• [ASSIGNED TASK]
Without the pictures, restate all of the data below word for word.

• [GIVEN MATERIAL]
⟨

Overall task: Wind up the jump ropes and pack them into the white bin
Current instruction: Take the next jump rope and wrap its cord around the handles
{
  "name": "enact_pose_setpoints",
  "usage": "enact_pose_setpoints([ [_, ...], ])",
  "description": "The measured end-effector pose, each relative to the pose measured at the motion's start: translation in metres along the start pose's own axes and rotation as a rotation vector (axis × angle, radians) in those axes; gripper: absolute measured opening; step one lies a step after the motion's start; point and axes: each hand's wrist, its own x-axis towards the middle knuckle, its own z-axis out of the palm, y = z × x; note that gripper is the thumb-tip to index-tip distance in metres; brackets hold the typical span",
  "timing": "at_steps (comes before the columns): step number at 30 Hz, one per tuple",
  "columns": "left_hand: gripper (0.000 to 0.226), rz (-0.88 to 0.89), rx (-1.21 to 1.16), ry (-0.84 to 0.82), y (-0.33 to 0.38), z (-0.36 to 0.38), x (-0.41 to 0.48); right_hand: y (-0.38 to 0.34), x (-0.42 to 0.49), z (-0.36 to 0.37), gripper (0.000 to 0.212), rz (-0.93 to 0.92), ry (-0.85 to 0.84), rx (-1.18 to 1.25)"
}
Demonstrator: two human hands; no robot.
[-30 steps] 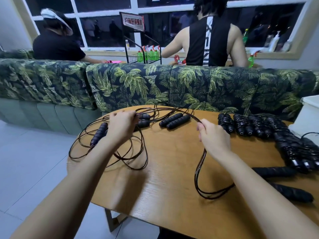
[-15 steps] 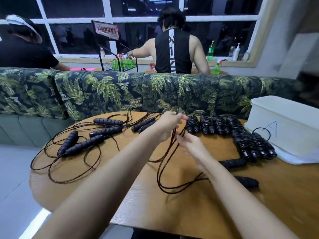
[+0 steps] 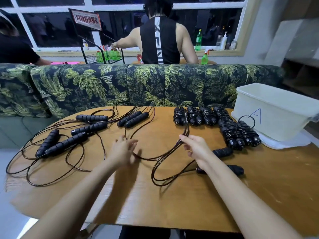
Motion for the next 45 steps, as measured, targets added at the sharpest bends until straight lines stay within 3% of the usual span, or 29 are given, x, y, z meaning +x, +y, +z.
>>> enact_pose_setpoints([
  [2, 0.033, -0.089, 0.015, -0.113, -0.013, 0.010, 0.000, 0.004, 0.003, -0.008, 0.015, 0.022, 0.000, -0.096],
  [7, 0.031, 0.086, -0.104, -0.111, 0.028, 0.010, -0.005, 0.015, 0.019, -0.011, 0.016, -0.066, 0.022, -0.612],
  [10, 0.033, 0.061, -0.276, -0.119, 0.055, 0.007, 0.004, 0.015, 0.024, 0.000, 0.027, -0.170, 0.075, -0.814],
  [12, 0.051, -0.005, -0.350, -0.120, 0.070, 0.007, 0.010, 0.013, 0.022, 0.006, 0.042, -0.219, 0.061, -1.009],
  [15, 0.092, 0.039, -0.124, -0.239, 0.091, 0.008, 0.004, 0.000, 0.016, 0.002, 0.065, -0.240, -0.005, -1.276],
  [19, 0.069, 0.128, 0.043, -0.271, 0.097, 0.014, -0.008, -0.017, 0.009, -0.054, 0.052, -0.227, -0.136, -1.269],
  [23, 0.044, 0.106, -0.056, -0.216, 0.086, 0.011, -0.005, -0.008, -0.005, -0.106, 0.111, -0.089, -0.426, -1.581],
  [25, 0.040, 0.078, -0.071, -0.214, 0.081, 0.007, -0.006, 0.003, -0.009, -0.110, 0.111, -0.187, -0.374, -1.708],
  [27, 0.040, 0.058, -0.073, -0.195, 0.075, 0.004, -0.005, 0.011, -0.012, -0.105, 0.089, -0.354, -0.252, -1.737],
  [31, 0.037, 0.027, -0.089, -0.080, 0.070, -0.009, -0.015, 0.021, -0.027, -0.080, 0.047, -0.318, -0.181, -1.528],
  [33, 0.033, 0.048, -0.098, 0.206, 0.075, -0.018, -0.032, 0.024, -0.037, -0.062, 0.042, -0.269, -0.115, -1.433],
  [35, 0.022, 0.163, -0.203, 0.471, 0.090, -0.025, -0.061, 0.026, -0.047, -0.046, 0.038, -0.139, -0.123, -1.186],
  [36, 0.027, 0.204, -0.243, 0.470, 0.099, -0.024, -0.074, 0.027, -0.052, -0.039, 0.033, -0.070, -0.163, -0.981],
  [38, 0.043, 0.192, -0.260, 0.266, 0.114, -0.013, -0.092, 0.028, -0.064, -0.028, 0.024, 0.038, -0.255, -0.551],
  [40, 0.047, 0.167, -0.233, 0.151, 0.118, 0.004, -0.100, 0.034, -0.076, -0.018, 0.031, 0.124, -0.270, -0.217],
  [43, 0.039, 0.194, -0.348, 0.165, 0.120, 0.020, -0.106, 0.045, -0.091, -0.009, 0.046, 0.176, -0.237, 0.098],
  [45, 0.046, 0.200, -0.390, 0.055, 0.122, 0.027, -0.111, 0.053, -0.099, -0.008, 0.043, 0.175, -0.207, 0.239],
])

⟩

• [ANSWER SECTION]
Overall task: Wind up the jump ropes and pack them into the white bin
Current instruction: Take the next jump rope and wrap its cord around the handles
{
  "name": "enact_pose_setpoints",
  "usage": "enact_pose_setpoints([ [_, ...], ])",
  "description": "The measured end-effector pose, each relative to the pose measured at the motion's start: translation in metres along the start pose's own axes and rotation as a rotation vector (axis × angle, radians) in those axes; gripper: absolute measured opening; step one lies a step after the motion's start; point and axes: each hand's wrist, its own x-axis towards the middle knuckle, its own z-axis out of the palm, y = z × x; note that gripper is the thumb-tip to index-tip distance in metres; brackets hold the typical span",
  "timing": "at_steps (comes before the columns): step number at 30 Hz, one per tuple",
  "columns": "left_hand: gripper (0.000 to 0.226), rz (-0.88 to 0.89), rx (-1.21 to 1.16), ry (-0.84 to 0.82), y (-0.33 to 0.38), z (-0.36 to 0.38), x (-0.41 to 0.48); right_hand: y (-0.38 to 0.34), x (-0.42 to 0.49), z (-0.36 to 0.37), gripper (0.000 to 0.212), rz (-0.93 to 0.92), ry (-0.85 to 0.84), rx (-1.18 to 1.25)"
}
Demonstrator: two human hands; no robot.
[-30 steps] 
[-15 steps] 
[+0 steps] 
Motion for the next 45 steps, as measured, targets added at the sharpest bends until straight lines stay within 3% of the usual span, or 29 are given, x, y, z meaning +x, +y, +z.
>>> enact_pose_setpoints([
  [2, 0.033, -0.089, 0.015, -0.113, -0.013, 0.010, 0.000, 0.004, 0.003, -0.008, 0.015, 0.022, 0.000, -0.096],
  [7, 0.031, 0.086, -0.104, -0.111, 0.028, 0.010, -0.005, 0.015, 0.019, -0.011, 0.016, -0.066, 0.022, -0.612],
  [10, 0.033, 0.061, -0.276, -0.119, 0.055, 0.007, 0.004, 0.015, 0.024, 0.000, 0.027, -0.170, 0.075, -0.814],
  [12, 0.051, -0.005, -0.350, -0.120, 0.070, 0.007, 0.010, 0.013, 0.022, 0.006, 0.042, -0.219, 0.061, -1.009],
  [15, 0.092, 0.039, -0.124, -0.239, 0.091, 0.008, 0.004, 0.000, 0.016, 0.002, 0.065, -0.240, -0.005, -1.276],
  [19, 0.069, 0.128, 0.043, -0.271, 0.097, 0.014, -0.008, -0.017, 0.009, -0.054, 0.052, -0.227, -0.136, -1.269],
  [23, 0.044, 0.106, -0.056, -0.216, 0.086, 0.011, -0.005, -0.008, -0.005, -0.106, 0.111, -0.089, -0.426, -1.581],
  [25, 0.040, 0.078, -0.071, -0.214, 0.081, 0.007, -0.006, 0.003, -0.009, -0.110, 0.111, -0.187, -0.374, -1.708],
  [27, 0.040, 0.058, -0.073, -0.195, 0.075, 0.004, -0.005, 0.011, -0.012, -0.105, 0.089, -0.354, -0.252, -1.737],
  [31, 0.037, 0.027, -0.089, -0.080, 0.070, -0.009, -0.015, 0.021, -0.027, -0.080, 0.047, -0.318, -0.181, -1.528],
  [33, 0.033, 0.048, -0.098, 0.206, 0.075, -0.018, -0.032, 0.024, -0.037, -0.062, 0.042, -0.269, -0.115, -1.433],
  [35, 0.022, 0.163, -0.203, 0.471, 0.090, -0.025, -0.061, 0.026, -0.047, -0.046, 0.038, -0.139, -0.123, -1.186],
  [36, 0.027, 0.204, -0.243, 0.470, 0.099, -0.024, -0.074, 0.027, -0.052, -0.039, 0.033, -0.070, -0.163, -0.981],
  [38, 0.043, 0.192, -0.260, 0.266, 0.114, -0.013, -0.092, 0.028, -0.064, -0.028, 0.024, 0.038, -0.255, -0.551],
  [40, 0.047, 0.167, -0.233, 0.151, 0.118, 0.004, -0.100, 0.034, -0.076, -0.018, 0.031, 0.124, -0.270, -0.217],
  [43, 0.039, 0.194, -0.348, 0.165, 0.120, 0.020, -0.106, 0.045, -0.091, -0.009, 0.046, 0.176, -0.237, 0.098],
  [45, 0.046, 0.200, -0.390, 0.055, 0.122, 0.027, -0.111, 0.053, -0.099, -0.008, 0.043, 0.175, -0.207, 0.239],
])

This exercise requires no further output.